| Exercise instructions |
Filter these entries, keeping only lines that hold the word "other".

━━━ Supplied information ━━━

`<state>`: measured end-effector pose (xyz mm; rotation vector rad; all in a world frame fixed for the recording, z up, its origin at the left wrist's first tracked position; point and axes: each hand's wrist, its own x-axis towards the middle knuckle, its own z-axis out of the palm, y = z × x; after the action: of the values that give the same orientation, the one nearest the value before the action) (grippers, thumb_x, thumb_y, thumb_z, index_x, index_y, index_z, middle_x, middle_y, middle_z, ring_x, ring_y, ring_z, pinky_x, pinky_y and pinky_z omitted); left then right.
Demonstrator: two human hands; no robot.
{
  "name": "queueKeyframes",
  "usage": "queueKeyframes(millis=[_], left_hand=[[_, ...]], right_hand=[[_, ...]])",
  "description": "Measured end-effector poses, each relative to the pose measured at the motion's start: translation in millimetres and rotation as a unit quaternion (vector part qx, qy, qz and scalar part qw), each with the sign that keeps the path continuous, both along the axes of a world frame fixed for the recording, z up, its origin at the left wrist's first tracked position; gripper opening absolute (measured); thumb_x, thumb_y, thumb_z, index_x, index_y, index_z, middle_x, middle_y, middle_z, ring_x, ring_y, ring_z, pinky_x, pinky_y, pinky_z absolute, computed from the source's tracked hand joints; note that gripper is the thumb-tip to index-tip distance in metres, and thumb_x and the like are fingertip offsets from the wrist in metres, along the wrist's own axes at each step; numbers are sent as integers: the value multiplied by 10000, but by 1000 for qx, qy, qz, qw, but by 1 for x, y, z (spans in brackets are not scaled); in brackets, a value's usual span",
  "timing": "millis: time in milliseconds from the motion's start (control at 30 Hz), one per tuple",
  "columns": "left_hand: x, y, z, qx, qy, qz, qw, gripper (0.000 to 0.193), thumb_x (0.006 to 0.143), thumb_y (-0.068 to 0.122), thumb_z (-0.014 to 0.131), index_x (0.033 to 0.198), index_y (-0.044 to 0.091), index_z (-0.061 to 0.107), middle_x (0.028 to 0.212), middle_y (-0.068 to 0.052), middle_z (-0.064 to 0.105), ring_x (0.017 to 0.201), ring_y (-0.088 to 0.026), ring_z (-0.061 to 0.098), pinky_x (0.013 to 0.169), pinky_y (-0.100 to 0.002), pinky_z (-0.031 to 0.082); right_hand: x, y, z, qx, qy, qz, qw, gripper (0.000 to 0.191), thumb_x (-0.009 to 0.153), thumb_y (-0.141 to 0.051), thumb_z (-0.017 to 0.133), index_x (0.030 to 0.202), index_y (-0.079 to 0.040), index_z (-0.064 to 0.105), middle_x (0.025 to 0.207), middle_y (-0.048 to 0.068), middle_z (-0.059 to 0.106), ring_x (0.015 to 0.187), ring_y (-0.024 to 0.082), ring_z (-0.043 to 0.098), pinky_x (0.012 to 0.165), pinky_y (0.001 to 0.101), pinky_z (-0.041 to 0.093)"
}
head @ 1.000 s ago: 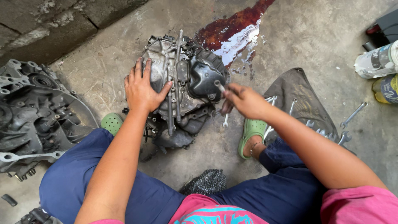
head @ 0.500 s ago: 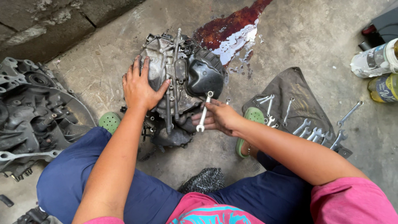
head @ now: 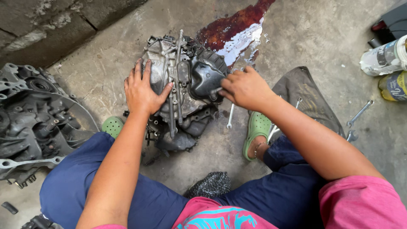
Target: The person sits on the floor and uses a wrench to tighten bolts on a disassembled engine block. They repeatedly select different wrenches from a nearby mat and apply them to various bolt locations on the engine casing.
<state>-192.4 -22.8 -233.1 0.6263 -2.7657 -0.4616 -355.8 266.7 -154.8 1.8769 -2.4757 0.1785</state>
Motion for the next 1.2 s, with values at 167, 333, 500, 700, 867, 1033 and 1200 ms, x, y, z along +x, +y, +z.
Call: queueKeyframes(millis=[167, 333, 500, 700, 867, 1033, 1200], left_hand=[[2, -3, 1, 10, -9, 8, 1000, 973, 823, 666, 727, 1550, 81, 452, 1606, -229, 369, 1404, -458, 399, 1137, -597, 295], [4, -2, 0, 6, -11, 6, 1000, 971, 822, 675, 725, 1544, 84, 457, 1608, -225, 370, 1403, -455, 402, 1141, -594, 295], [5, -3, 1, 12, -8, 7, 1000, 968, 829, 675, 719, 1548, 85, 455, 1619, -222, 364, 1400, -457, 400, 1144, -593, 296], [6, -4, 3, 17, -15, 10, 1000, 969, 823, 679, 718, 1546, 91, 455, 1614, -214, 363, 1405, -456, 392, 1142, -607, 288], [5, -4, 3, 17, -20, 14, 1000, 972, 825, 686, 717, 1551, 99, 448, 1617, -200, 349, 1424, -448, 389, 1149, -609, 283], [4, -6, 4, 26, -41, 18, 999, 986, 813, 689, 715, 1555, 104, 433, 1622, -198, 327, 1410, -456, 383, 1152, -602, 271], [5, -7, 3, 27, -38, 18, 999, 975, 819, 687, 714, 1553, 107, 439, 1623, -194, 331, 1413, -461, 383, 1158, -598, 272]], right_hand=[[22, 2, 10, -101, -198, -177, 959, 242, 1022, -319, 643, 1032, -80, 681, 689, 159, 648, 676, 381, 662, 632, 499, 513], [55, -1, -18, -97, -122, -179, 971, 335, 886, -399, 749, 985, -86, 677, 649, 134, 670, 619, 384, 665, 567, 503, 523], [54, -7, -31, -111, -101, -139, 979, 292, 909, -370, 739, 906, -92, 652, 683, 119, 676, 638, 379, 672, 568, 498, 523], [45, -11, -30, -70, -83, -79, 991, 231, 909, -291, 720, 926, -86, 616, 718, 130, 671, 658, 379, 666, 584, 495, 519], [38, -9, -15, -60, -125, -19, 990, 402, 801, -194, 677, 1185, -76, 657, 687, 150, 672, 603, 384, 656, 543, 491, 509], [41, -4, -18, -25, -185, -158, 970, 253, 988, -304, 631, 1069, -65, 655, 671, 197, 659, 651, 386, 655, 621, 488, 506], [46, 6, -50, -13, -493, -256, 832, 310, 1068, -325, 499, 1124, -50, 628, 830, 198, 726, 710, 335, 719, 627, 441, 562]])
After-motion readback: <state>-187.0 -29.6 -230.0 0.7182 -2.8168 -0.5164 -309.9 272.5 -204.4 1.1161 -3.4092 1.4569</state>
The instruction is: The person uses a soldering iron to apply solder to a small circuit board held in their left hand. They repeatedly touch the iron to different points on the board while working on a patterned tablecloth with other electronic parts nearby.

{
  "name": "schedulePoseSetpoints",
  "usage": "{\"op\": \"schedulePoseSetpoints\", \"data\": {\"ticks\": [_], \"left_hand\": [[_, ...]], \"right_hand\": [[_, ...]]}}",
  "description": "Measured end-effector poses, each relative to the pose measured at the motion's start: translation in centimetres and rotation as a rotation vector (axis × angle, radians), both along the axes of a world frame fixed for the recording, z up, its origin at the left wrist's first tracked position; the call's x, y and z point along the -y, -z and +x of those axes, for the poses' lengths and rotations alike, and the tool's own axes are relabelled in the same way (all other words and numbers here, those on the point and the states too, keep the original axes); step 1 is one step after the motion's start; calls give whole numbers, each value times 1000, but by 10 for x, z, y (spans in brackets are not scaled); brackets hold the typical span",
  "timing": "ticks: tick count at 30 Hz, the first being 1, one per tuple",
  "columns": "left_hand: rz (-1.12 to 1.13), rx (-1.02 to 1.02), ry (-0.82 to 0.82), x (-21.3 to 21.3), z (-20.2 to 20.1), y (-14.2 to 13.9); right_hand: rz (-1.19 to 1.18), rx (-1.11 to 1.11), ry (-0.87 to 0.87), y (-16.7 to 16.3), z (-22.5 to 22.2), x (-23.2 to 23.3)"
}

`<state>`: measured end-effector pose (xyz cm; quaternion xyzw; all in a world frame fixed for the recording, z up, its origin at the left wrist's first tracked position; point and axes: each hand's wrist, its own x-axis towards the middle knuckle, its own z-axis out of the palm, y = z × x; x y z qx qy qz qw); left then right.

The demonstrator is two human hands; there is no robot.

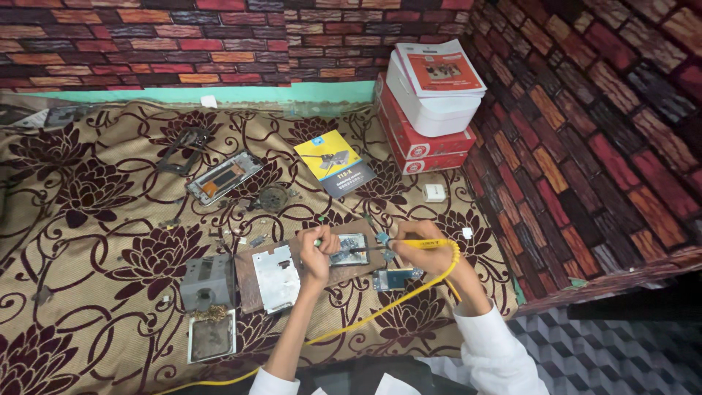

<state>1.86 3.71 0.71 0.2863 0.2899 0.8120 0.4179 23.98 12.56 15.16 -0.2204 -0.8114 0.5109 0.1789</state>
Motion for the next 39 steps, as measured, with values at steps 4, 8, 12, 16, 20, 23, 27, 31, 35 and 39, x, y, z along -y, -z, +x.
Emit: {"op": "schedulePoseSetpoints", "data": {"ticks": [4, 8, 12, 16, 20, 23, 27, 31, 35, 39], "left_hand": [[-66, -87, -73, 0, 0, -1], [-50, -7, -41, 0, 1, -6], [-29, 23, -19, 2, 1, -9], [-27, 29, 5, 2, 0, -8], [1, 35, 17, 1, 0, -6], [8, 39, 17, 1, 0, -6], [-14, 37, 6, 1, 0, -5], [-25, 29, 2, 0, 0, -5], [-45, -77, -63, -1, 0, -4], [-50, -80, -69, -1, 0, -5]], "right_hand": [[-22, 118, 175, 10, -4, -2], [579, 35, 36, 13, -1, -8], [128, 192, 223, 13, 0, -6], [116, 78, 58, 5, 0, -1], [224, -8, -32, -4, 1, 3], [216, -8, -31, -7, 1, 4], [76, 65, 45, -10, -5, 6], [67, 179, 196, -12, -8, 10], [42, 144, 211, -14, -11, 12], [64, 172, 158, -16, -10, 10]]}}
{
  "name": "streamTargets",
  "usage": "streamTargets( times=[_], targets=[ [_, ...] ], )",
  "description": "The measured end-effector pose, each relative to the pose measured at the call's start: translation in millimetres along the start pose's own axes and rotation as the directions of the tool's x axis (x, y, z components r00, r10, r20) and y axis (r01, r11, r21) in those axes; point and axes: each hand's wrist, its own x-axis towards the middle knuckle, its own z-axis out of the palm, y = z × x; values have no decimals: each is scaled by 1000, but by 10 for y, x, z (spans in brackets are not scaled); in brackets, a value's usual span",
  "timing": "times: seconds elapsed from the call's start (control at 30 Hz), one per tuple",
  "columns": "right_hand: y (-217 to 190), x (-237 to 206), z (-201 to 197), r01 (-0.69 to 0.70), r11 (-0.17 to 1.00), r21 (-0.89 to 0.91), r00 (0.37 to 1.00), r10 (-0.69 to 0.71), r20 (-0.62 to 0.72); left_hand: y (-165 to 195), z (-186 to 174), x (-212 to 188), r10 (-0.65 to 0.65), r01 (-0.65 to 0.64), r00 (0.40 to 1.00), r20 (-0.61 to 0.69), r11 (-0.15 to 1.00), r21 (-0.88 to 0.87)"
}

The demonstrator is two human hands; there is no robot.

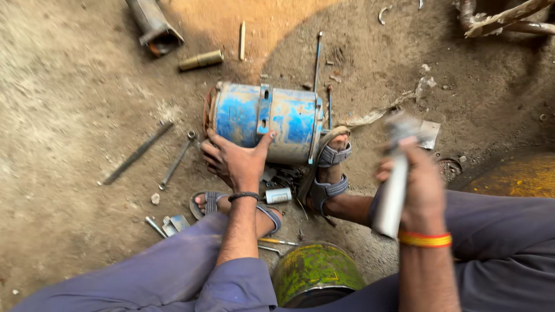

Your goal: The person sits on the ground and works on an old blue electric motor, holding the motor steady with one hand while striking and prying at its end with a hammer and pulling loose bolts and parts by hand. They reposition the motor repeatedly and use a wrench on its fasteners as scattered tools lie around them on the floor.

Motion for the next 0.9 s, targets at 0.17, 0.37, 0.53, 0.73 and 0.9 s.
streamTargets(
  times=[0.17,0.37,0.53,0.73,0.9],
  targets=[
    [74,-27,638,224,973,59,946,-202,-254,-9,-12,33,-26,26,1000,0,1000,2],
    [491,-19,855,-426,900,-94,888,436,144,41,-61,52,-48,48,999,23,999,12],
    [-83,-221,722,-25,967,-252,994,-1,-105,36,-37,50,-37,36,999,35,999,20],
    [-257,-94,791,478,877,-35,822,-462,-332,-21,18,52,-56,56,998,38,998,15],
    [479,260,713,-292,932,-217,942,319,103,9,0,29,-55,55,998,18,998,-18]
  ],
)
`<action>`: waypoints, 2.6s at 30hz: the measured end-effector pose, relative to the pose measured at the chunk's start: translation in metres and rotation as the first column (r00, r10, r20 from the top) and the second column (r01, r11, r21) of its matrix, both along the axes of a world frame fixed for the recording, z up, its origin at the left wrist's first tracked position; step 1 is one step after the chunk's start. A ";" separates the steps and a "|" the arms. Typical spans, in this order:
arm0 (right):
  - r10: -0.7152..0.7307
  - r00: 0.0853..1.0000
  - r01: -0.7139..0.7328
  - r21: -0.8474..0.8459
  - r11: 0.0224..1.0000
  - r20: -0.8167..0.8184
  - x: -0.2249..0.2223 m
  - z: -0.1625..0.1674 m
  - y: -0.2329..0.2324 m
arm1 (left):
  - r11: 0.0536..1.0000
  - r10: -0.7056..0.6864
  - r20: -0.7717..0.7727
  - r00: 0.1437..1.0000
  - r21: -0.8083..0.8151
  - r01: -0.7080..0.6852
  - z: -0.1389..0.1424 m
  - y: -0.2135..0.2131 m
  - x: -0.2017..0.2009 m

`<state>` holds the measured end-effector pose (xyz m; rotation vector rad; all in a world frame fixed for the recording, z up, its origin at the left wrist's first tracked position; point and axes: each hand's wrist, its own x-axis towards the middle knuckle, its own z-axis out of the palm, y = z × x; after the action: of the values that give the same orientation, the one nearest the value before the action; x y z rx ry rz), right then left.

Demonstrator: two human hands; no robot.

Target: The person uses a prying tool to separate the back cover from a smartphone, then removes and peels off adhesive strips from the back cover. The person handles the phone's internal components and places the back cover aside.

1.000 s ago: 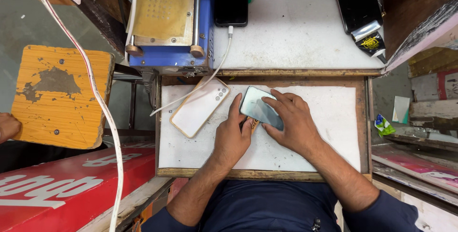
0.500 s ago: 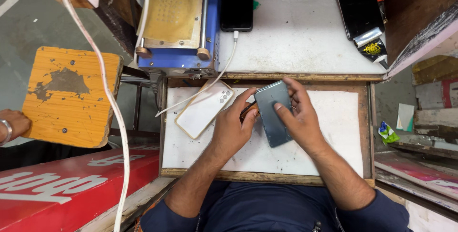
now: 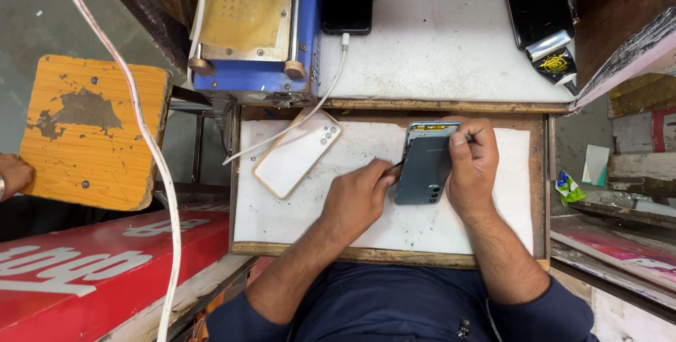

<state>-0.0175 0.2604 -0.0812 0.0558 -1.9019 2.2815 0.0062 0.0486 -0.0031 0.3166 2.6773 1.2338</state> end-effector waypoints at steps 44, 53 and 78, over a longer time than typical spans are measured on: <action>0.082 0.983 -0.121 0.241 0.963 0.165 0.012 0.017 -0.001 | 0.981 0.131 -0.136 0.982 0.159 -0.108 0.029 -0.026 0.006; 0.091 0.987 -0.127 0.286 0.950 0.135 0.011 0.016 0.003 | 0.999 0.030 -0.293 0.956 -0.028 -0.040 0.026 -0.015 0.003; 0.127 0.978 -0.162 0.223 0.961 0.164 0.010 0.018 0.002 | 0.988 0.145 -0.209 0.967 -0.023 -0.153 0.042 -0.049 0.015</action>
<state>-0.0070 0.2623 -0.0629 0.0587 -2.3102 2.1901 0.0214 -0.0005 0.0391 0.2546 2.9472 1.2507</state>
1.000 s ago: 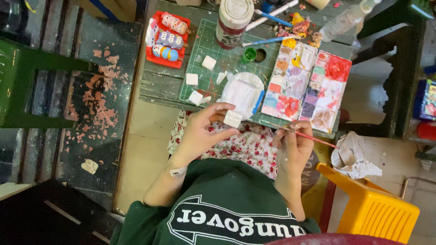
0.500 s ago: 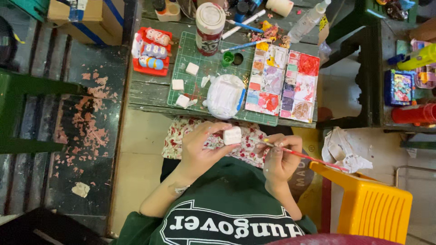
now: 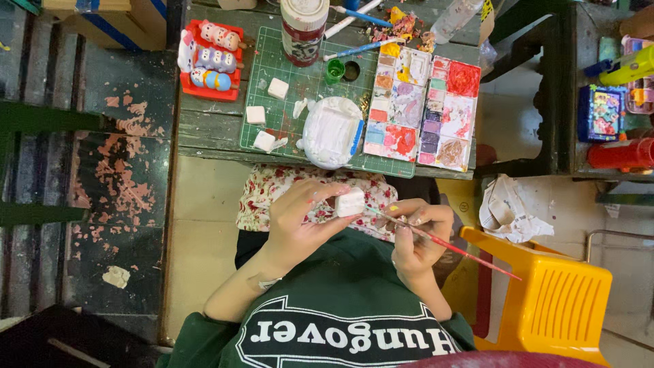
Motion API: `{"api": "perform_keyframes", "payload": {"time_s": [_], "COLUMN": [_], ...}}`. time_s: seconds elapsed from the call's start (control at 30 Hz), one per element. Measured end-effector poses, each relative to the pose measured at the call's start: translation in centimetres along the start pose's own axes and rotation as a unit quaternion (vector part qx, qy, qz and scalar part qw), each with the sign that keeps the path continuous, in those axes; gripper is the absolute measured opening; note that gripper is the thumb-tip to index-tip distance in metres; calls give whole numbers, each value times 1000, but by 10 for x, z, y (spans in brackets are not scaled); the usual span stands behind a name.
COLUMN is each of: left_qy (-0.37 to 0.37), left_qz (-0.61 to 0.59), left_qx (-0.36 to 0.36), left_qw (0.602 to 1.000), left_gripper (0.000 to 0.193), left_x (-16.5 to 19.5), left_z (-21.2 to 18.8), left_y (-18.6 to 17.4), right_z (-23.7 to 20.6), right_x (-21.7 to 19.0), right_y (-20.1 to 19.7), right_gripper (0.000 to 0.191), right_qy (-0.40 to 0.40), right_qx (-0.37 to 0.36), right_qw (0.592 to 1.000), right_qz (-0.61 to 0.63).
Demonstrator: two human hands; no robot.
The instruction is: The person mixes green paint on a palette using a brush, then applies the green paint to small white ceramic blocks. They handle multiple blocks one at a time, rotating them to paint different sides.
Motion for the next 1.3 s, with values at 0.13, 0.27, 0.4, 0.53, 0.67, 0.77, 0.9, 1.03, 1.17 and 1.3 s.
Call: {"api": "perform_keyframes", "payload": {"time_s": [0.13, 0.27, 0.4, 0.53, 0.67, 0.77, 0.9, 1.03, 1.17, 1.3], "left_qy": [2, 5, 15, 11, 12, 9, 10, 10, 3, -13], "left_qz": [12, -1, -2, -3, 0, 2, 2, 12, 15, -9], "left_qx": [-9, -18, -18, -21, -21, -21, -23, -20, -13, -6], "left_qw": [1000, 1000, 1000, 1000, 1000, 1000, 1000, 1000, 1000, 1000], "left_gripper": [44, 45, 46, 45, 44, 44, 43, 43, 45, 47], "left_x": [0, -1, 0, 1, 0, 0, 0, -1, -4, -10], "left_z": [2, 3, 4, 5, 6, 6, 6, 5, 2, -2], "left_y": [0, 1, 2, 3, 3, 3, 4, 4, 4, 5], "right_z": [3, 6, 5, 2, 5, 4, 4, 5, 8, 18], "right_x": [0, 0, -1, 0, 2, 2, 1, 1, -3, -2], "right_y": [0, -1, -4, -5, -5, -7, -6, -6, -6, -7], "right_gripper": [25, 25, 25, 26, 26, 27, 26, 28, 27, 24], "right_qy": [0, 4, 5, 18, 10, 9, 5, 6, -21, -34], "right_qx": [-16, -25, -11, -8, -21, -9, -18, -9, 57, 134], "right_qw": [1000, 1000, 1000, 1000, 1000, 1000, 1000, 1000, 997, 986], "right_qz": [23, 15, 7, 25, 21, 23, 2, 2, 38, 95]}}
Point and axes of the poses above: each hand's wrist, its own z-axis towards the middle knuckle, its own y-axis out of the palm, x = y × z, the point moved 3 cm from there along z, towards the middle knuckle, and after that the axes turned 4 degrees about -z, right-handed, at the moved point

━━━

| Expected output |
The instruction is: The person uses a soldering iron to apply solder to a small circuit board held in their left hand. They repeatedly touch the iron to different points on the board while working on a patterned tablecloth with other electronic parts nearby.
  "description": "Measured end-effector poses, each relative to the pose measured at the motion's start: translation in centimetres and rotation as a rotation vector (axis × angle, radians), both along the axes of a world frame fixed for the recording, z up, its origin at the left wrist's first tracked position; the call's x, y and z point along the -y, -z and +x of those axes, for the poses' lengths and rotations alike, and the tool's own axes are relabelled in the same way (all other words and numbers here, those on the point and the states too, keep the original axes); step 1 is one step after the motion's start; calls give whole numbers, each value times 1000, but by 10 for x, z, y (spans in brackets are not scaled); brackets hold the typical span",

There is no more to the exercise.